The Cocktail Spirit with Robert Hess

The Hurricane Cocktail

Get the Flash Player to see this player.

share   download  iPod/iPhone   mobile    Quicktime Feed    WMV Feed  

One of the standards down in New Orleans, the Hurricane was one of the first entries into the rum cocktail boom which heralded the Tiki craze of the 40's and 50's.

Comments on This Episode

I would have like to hear more about the passion fruit syrup.  I’ve never used it or even seen it around.  Is it a typical bar product that can be found in liquor stores?
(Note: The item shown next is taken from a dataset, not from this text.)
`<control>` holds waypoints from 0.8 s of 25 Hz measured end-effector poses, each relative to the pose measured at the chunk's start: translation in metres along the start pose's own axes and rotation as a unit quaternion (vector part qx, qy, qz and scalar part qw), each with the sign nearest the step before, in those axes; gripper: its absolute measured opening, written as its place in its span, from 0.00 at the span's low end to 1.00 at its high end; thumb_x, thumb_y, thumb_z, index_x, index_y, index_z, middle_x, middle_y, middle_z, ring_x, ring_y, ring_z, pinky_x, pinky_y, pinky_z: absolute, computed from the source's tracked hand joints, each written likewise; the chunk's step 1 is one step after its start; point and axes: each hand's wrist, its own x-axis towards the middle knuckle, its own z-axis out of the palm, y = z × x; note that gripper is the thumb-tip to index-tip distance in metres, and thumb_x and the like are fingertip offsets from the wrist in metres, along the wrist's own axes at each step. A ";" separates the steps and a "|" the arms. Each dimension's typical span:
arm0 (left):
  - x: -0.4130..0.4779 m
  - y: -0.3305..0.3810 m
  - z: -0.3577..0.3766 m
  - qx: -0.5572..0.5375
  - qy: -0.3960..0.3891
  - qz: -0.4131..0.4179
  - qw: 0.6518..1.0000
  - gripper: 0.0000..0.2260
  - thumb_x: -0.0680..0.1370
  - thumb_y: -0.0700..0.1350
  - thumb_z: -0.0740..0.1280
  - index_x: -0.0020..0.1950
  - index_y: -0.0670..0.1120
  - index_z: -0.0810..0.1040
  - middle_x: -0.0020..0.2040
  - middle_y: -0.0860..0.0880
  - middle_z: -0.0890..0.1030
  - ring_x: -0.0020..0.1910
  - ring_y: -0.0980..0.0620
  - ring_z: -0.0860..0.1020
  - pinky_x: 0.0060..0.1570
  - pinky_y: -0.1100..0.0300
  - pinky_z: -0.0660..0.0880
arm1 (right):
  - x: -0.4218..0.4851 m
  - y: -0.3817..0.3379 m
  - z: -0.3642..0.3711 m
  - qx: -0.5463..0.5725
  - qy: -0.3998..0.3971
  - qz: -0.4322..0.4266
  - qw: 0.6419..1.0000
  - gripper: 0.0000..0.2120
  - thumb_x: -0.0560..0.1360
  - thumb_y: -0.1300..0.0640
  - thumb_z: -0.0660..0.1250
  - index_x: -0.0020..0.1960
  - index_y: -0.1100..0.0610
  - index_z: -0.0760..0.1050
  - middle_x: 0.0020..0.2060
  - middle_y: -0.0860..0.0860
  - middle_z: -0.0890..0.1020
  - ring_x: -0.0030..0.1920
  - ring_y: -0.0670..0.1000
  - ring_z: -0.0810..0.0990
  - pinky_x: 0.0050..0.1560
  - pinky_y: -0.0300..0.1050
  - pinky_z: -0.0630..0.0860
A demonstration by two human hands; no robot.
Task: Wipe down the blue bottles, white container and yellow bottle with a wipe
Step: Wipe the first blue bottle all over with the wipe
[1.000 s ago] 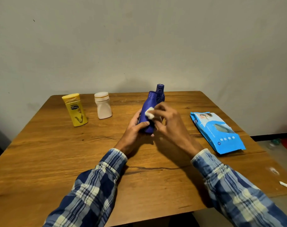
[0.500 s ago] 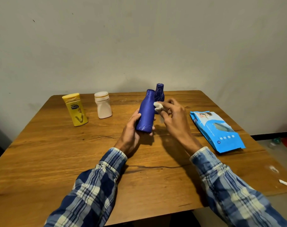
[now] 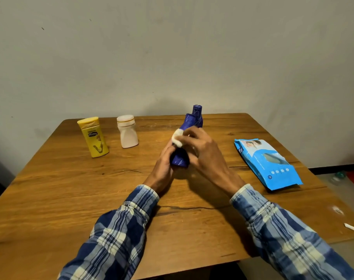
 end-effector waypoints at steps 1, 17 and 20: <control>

It sounds like something I have to look for in a grocery store in between the pinto beans and the Jumex.

Thanks Robert!  If I can find the passion fruit syrup, I’m gonna give it a try.  Keep up the good work!

By Tim on 2008 02 05

Looks like Robert was using the good stuff that Trader Vic bottled until late last year, which had 11% passion fruit in it.  Now they sell an entirely artificial syrup that is no longer usable.  Funkin and Perfect Puree both sell excellent passion fruit purees that, when mixed with simple syrup to taste, will give you a VG passion fruit syrup.  Less expensive is to buy Goya frozen passion fruit pulp (sold at Latino markets), and mix the defrosted pulp 1:1 with simple syrup.  Other good brands of ready made passion syrup:  Tessiere, Finest Call, our Auntie Lilikoi (sold online from Hawaii).

Okole maluna!

By beachbum berry on 2008 02 05

Check out your local Asian market (preferably a larger one) for a product humorously named, “Passion Juice.”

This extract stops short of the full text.